* **TO DO**: Your answer should be only the lines below from the one with "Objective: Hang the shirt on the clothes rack" to the one with "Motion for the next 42", repeated exactly, ends included.

* **DATASET RECORDS**:
^^^^

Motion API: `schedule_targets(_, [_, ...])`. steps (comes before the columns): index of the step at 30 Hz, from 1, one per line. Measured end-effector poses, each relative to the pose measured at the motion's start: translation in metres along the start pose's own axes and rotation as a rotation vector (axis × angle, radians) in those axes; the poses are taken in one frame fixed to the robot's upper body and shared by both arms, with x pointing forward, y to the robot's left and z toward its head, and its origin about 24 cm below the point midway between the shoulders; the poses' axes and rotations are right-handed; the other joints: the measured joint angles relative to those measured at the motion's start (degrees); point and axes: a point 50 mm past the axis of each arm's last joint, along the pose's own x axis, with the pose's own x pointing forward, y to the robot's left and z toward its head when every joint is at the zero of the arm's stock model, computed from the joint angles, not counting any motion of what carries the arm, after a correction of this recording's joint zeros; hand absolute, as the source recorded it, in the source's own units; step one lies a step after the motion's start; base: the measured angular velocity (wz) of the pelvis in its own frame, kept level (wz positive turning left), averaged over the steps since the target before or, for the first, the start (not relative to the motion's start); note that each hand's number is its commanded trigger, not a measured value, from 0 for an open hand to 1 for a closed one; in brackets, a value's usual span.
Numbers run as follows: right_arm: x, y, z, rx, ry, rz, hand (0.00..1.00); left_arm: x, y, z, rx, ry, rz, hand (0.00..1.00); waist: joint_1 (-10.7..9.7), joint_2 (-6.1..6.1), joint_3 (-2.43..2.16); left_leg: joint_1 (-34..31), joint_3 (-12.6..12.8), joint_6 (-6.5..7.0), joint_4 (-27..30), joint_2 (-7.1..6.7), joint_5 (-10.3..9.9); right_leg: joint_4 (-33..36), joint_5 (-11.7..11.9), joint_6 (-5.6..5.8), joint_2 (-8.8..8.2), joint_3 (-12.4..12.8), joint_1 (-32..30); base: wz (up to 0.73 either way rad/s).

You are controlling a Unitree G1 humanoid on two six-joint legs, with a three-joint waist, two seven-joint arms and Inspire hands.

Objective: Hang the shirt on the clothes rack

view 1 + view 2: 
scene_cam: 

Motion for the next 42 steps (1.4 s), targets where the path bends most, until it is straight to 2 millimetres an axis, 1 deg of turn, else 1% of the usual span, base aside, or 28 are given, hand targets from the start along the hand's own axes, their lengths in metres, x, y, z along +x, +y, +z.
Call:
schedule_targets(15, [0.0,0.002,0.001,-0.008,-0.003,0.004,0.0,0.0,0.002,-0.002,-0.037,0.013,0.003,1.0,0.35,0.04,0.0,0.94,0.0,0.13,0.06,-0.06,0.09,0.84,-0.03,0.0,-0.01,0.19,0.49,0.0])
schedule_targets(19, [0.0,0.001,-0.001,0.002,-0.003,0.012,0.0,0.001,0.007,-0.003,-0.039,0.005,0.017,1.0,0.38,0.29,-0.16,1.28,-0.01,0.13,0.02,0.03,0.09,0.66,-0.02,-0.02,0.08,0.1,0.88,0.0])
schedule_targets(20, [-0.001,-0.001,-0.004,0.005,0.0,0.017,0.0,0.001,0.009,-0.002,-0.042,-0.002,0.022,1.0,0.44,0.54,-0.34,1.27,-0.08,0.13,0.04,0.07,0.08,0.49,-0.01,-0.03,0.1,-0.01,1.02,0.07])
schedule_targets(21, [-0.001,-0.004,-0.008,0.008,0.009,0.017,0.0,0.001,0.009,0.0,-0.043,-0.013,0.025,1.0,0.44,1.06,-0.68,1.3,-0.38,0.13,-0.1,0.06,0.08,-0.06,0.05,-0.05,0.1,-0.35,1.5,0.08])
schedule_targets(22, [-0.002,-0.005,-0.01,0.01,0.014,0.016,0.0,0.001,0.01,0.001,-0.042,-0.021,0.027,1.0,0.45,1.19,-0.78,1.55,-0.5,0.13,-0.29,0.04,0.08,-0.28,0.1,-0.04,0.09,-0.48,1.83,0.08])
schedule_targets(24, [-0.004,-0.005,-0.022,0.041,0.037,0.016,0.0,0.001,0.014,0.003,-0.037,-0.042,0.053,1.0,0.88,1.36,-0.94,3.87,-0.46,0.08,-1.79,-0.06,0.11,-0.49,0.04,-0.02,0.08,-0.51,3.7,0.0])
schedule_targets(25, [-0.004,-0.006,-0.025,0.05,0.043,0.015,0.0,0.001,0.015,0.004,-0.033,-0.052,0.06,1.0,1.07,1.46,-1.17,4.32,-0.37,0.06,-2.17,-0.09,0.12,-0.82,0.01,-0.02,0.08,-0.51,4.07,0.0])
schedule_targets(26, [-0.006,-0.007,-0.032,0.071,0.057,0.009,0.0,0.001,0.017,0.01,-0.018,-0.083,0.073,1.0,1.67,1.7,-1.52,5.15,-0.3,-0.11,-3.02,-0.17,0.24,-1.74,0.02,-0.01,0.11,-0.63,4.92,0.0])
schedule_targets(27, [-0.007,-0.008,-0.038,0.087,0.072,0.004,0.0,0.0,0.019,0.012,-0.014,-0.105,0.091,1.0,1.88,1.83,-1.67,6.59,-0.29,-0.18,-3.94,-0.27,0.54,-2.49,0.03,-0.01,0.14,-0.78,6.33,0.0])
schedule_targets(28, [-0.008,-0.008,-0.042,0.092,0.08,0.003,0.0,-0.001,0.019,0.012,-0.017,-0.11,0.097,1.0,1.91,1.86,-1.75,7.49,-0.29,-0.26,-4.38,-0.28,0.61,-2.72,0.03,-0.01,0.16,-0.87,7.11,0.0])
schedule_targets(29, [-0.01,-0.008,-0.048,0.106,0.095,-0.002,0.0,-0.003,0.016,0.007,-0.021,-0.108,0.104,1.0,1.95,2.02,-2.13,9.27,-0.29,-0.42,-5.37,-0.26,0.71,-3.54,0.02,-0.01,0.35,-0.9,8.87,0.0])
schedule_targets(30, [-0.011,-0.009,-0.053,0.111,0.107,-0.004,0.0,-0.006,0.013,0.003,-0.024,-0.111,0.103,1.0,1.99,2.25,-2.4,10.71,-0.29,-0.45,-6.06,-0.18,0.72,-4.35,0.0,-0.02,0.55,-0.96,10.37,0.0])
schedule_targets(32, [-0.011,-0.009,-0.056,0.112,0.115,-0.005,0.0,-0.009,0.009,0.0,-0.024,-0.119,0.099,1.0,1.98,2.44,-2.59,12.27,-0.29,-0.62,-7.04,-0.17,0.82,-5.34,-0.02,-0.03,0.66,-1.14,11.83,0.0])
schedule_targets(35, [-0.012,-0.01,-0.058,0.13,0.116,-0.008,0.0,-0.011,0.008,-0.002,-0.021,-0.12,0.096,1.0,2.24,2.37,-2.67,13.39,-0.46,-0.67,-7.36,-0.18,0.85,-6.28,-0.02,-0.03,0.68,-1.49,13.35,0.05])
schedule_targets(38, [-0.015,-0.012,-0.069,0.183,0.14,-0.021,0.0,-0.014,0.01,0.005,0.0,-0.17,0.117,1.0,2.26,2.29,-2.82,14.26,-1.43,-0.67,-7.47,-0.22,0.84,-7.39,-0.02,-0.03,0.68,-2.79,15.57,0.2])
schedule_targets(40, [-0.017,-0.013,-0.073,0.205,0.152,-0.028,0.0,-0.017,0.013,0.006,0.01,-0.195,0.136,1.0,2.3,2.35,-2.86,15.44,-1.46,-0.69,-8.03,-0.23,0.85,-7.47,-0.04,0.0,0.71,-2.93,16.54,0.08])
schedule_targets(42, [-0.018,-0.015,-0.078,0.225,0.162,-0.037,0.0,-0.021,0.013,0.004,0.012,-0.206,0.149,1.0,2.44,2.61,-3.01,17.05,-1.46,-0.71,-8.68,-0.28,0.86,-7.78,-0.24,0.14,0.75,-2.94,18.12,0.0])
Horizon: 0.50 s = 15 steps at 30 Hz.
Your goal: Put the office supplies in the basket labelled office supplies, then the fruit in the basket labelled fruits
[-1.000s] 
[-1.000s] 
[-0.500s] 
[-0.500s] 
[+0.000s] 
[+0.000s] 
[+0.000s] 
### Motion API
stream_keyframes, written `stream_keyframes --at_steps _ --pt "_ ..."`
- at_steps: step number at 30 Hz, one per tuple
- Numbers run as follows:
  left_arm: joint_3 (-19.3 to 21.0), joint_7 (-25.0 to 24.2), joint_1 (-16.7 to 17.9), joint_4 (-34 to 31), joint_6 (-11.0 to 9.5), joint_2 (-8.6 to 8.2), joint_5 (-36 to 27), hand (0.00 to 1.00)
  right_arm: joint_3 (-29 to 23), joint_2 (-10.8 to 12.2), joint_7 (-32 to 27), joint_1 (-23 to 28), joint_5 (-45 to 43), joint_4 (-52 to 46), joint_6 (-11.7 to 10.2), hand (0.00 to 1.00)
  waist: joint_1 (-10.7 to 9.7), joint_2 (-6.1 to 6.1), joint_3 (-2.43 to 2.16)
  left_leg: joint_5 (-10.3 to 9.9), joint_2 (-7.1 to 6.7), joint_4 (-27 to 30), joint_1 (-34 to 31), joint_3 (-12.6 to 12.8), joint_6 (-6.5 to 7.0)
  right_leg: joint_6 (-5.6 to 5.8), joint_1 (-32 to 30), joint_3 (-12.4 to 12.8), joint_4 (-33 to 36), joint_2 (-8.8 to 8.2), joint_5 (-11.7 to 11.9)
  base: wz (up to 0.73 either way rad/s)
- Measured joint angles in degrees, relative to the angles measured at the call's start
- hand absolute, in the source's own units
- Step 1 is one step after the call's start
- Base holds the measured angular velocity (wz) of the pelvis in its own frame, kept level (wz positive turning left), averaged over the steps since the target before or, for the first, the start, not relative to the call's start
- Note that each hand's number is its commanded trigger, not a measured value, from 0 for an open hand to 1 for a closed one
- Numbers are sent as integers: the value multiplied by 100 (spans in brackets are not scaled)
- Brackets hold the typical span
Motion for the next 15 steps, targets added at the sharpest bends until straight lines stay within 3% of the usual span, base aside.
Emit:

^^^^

* **RESULT OF THIS TASK**:
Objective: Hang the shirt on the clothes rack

view 1 + view 2: 
scene_cam: 

Motion for the next 42 steps (1.4 s), targets where the path bends most, until it is straight to 2 millimetres an axis, 1 deg of turn, else 1% of the usual span, base aside, or 28 are given, hand targets from the start along the hand's own axes, their lengths in metres, x, y, z along +x, +y, +z.

No further output is required here.